=== Supplied data ===
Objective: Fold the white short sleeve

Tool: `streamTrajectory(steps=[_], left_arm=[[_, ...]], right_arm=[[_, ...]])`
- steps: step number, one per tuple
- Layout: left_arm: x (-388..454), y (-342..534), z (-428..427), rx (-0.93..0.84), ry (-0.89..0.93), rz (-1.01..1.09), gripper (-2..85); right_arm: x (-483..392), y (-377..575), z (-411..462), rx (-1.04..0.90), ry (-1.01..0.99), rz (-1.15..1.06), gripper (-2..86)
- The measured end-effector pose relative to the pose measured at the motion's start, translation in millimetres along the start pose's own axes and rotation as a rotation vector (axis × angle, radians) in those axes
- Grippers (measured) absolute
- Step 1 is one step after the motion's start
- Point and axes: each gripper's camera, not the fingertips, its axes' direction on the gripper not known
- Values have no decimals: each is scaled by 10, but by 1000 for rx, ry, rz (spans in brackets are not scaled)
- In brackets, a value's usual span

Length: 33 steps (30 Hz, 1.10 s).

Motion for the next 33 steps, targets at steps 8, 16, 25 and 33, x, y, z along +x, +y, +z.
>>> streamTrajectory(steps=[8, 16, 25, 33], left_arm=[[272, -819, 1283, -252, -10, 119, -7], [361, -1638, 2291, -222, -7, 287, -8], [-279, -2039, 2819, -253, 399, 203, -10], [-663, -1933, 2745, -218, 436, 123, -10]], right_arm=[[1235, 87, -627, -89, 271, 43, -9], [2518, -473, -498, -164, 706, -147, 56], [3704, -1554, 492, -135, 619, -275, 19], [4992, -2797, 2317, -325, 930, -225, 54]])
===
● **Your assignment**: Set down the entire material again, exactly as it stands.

● **Finished task**:
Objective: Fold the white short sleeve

Tool: `streamTrajectory(steps=[_], left_arm=[[_, ...]], right_arm=[[_, ...]])`
- steps: step number, one per tuple
- Layout: left_arm: x (-388..454), y (-342..534), z (-428..427), rx (-0.93..0.84), ry (-0.89..0.93), rz (-1.01..1.09), gripper (-2..85); right_arm: x (-483..392), y (-377..575), z (-411..462), rx (-1.04..0.90), ry (-1.01..0.99), rz (-1.15..1.06), gripper (-2..86)
- The measured end-effector pose relative to the pose measured at the motion's start, translation in millimetres along the start pose's own axes and rotation as a rotation vector (axis × angle, radians) in those axes
- Grippers (measured) absolute
- Step 1 is one step after the motion's start
- Point and axes: each gripper's camera, not the fingertips, its axes' direction on the gripper not known
- Values have no decimals: each is scaled by 10, but by 1000 for rx, ry, rz (spans in brackets are not scaled)
- In brackets, a value's usual span

Length: 33 steps (30 Hz, 1.10 s).

Motion for the next 33 steps, targets at steps 8, 16, 25 and 33, x, y, z along +x, +y, +z.
>>> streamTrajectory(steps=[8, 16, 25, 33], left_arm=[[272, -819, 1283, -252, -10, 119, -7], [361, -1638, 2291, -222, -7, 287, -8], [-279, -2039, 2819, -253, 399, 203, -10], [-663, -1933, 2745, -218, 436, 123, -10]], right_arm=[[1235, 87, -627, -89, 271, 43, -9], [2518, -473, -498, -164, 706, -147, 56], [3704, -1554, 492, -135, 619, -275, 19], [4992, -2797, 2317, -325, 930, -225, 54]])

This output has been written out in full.